Curd or Yogurt, What’s the Difference Anyway? – By Chef Kunal
For the longest time I misunderstood curd with yogurt. I can’t blame anyone but myself for over looking the difference. I was always told that curd and yogurt are the same just the names were different. Some say that curd is what we call in India and yogurt is American word. Many chefs liked to put the word yogurt on the menu because it sounded cooler. Then again some say that yogurt is thicker than curd and that is the difference. And to complicate the matters there is now probiotic yogurt available in the market. So Curd, Yogurt or Probiotic Whats the difference anyway? Are they just names to the same product or do they differ from each other?
After a lot of research and consulting with a close friend Ms. Seema Singh, who is the Chief Nutritionist at a leading hospital in Delhi, things became very clear.
Before I begin I have to clarify that curd generically is a word that refers to the milk solids that are left after curdling of milk by way of adding a curdling agent that is acidic. This process gives us curd that is further processed to make cheese. So paneer that we know is technically curds obtained from splitting the milk. The other curd is obtained by way of fermenting by adding a bacterial culture to boiled and cooled milk. For the sake of clarity in this article I am referring to curd as dahi.
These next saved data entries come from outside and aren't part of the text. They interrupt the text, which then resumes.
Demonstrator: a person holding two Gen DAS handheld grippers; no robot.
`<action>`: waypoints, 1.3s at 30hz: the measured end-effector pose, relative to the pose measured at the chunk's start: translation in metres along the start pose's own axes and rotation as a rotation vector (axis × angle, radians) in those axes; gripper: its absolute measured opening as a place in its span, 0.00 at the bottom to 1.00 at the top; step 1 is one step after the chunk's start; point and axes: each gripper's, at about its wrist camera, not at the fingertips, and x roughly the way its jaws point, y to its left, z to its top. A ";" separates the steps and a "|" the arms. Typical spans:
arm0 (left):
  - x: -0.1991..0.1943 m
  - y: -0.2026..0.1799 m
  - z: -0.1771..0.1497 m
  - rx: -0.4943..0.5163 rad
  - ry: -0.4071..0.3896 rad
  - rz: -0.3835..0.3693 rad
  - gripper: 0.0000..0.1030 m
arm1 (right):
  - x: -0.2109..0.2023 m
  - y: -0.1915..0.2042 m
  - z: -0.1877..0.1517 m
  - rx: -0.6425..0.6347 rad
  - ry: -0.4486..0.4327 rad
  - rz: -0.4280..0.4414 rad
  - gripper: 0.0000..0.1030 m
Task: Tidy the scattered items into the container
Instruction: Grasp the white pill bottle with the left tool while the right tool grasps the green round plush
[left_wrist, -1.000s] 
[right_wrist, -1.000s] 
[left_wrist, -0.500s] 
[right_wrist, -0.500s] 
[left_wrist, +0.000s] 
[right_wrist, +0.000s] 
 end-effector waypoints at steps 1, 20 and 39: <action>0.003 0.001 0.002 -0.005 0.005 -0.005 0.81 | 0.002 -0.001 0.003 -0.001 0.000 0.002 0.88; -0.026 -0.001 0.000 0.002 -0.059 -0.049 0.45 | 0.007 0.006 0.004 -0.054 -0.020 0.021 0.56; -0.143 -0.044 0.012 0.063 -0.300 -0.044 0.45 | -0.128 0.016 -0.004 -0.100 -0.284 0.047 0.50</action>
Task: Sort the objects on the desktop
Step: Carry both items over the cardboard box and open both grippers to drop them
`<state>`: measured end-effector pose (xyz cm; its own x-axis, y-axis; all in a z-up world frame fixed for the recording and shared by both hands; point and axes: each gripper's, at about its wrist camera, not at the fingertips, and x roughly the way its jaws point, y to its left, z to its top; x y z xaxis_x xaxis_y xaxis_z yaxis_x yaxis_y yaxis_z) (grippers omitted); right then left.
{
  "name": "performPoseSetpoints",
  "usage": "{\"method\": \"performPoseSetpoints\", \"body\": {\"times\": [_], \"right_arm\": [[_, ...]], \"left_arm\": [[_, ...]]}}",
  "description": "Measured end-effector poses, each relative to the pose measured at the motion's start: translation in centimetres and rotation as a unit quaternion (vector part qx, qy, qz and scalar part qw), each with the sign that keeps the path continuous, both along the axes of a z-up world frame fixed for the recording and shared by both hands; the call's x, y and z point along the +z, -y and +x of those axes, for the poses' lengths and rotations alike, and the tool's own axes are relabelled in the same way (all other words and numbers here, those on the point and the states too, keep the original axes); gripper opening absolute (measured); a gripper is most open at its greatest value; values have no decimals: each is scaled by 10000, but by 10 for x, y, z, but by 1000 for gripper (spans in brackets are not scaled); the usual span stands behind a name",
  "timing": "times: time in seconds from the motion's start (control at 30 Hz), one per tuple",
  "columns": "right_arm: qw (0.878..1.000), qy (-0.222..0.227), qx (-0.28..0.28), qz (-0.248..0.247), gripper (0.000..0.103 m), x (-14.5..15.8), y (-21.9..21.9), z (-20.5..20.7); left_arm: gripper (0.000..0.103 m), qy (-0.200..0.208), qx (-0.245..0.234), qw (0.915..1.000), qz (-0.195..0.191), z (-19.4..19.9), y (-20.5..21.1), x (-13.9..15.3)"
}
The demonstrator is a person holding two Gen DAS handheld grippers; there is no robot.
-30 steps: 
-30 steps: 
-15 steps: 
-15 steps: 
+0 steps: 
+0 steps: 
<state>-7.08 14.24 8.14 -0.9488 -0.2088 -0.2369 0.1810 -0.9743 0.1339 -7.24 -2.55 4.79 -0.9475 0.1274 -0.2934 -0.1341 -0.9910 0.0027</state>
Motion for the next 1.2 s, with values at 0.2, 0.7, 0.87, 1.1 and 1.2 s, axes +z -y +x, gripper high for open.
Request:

Curd or Dahi is made by boiling and cooling the milk to 30-40c and adding a spoonful of curd. Now curd has Lactic Acid bacteria that are called “Lactobacillus”. This bacteria multiplies itself in the ambient temperature of 30-40c and in few hours ferments the milk to form curd. Curd is a rich source of calcium and protein and is good for lactose intolerant people (though it depends on the degree of tolerance of an individual towards lactose).
In India curd is regarded as an ingredient that is very good for stomach as it aids digestion and gives a cooling relief from spicy foods. But because curd and its bacterial strength vary from one home to the other hence it is not a standardised product. So the good bacteria present in curd may or may not reach the intestines alive to give the health benefits that it is touted as.
Yogurt is same as curd with the difference that the fermentation of the milk is done by adding 2 specific strains of bacteria called Lactobacillus Bulgaris and Streptococcus Thermophilus. Other strains of lactic acid bacteria may also be added in addition to these in a yogurt. The addition of these bacteria makes the product standardised and homogenous. This ensures both quality and right quantity of bacteria in the yogurt. Also this ensures that more of the good bacteria reaches the intestines alive and provide the health benefit they are known best for.
Probiotics are live microorganisms that provide health benefits to the consumer when given in specific quantities. For any product to be called a probiotic like the probiotic drink or probiotic milk or probiotic yogurt the product must contain a specific strain of live bacteria that are resistant to gastric acid, bile and pancreatic juices and which reaches the intestines alive to give the correct health benefit. Hence any product that is a probiotic is a standardised product.